[Exercise details]:
Give the line containing "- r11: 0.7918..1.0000" again, exactly, along with all later lines of the entries, through the last one.

[Given records]:

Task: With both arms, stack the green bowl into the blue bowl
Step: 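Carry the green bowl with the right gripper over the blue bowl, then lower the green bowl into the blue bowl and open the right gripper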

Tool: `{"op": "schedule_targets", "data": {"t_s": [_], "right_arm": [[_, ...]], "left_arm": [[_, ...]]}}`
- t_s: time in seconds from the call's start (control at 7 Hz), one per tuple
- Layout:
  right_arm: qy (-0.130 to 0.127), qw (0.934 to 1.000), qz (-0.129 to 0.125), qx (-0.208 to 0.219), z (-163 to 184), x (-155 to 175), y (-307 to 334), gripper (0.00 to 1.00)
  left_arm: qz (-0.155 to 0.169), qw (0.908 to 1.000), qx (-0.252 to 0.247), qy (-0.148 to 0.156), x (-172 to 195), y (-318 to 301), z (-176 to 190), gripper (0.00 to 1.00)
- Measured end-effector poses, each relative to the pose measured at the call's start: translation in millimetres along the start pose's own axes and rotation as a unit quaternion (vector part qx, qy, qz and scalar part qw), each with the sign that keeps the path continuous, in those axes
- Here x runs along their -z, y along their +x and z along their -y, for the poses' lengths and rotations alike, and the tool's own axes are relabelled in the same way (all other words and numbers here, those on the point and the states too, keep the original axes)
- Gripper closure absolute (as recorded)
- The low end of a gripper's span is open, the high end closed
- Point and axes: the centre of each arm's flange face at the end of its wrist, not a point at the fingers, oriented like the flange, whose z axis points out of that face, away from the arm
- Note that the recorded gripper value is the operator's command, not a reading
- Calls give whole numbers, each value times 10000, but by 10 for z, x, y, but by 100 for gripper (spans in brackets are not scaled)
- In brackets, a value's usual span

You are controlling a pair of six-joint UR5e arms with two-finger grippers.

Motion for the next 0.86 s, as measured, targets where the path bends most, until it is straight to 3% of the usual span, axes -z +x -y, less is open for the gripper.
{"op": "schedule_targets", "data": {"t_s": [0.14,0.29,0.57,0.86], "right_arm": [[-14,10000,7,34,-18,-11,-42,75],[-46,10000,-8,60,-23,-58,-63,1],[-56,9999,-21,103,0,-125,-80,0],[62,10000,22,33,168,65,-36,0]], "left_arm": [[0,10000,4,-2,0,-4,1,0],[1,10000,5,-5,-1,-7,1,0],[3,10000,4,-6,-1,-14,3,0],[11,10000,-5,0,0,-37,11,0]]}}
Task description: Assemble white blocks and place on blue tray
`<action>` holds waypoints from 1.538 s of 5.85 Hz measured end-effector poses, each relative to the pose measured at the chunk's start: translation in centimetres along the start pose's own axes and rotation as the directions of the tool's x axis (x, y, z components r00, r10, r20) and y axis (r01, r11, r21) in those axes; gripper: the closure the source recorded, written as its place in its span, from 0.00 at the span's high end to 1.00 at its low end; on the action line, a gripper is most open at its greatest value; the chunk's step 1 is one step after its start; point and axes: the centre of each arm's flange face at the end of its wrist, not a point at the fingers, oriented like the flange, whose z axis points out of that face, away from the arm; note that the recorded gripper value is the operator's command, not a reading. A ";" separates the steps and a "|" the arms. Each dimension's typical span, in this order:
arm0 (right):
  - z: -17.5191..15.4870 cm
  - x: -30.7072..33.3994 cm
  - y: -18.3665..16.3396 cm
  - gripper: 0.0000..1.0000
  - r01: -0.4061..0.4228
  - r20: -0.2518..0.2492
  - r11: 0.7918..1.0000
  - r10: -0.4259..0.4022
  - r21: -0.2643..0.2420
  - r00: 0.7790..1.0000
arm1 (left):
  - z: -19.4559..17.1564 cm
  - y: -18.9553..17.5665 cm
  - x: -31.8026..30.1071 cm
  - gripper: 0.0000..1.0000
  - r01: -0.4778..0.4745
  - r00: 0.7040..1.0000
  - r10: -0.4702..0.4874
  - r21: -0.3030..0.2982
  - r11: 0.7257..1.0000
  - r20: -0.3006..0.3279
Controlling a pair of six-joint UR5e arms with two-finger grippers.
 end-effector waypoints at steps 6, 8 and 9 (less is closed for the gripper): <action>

[Answer for this exercise]:
  - r11: 0.7918..1.0000
  - r10: -0.4259..0.4022
  - r21: -0.2643..0.2420
  - r00: 0.7790..1.0000
arm1 (left):
  - z: -19.4559..17.1564 cm
  - y: -18.9553..17.5665 cm
  - x: -31.8026..30.1071 cm
  - gripper: 0.0000..1.0000
  - r01: -0.4778..0.4745
  - r00: 0.7040..1.0000
  - r10: -0.4702..0.4874
  - r21: -0.3030..0.2982
  - r11: 0.7257..1.0000
  - r20: -0.3006..0.3279
Controlling a pair of six-joint UR5e arms with two-finger grippers.
 end-effector waypoints at steps 6, 8 and 9 (less is closed for the gripper): <action>

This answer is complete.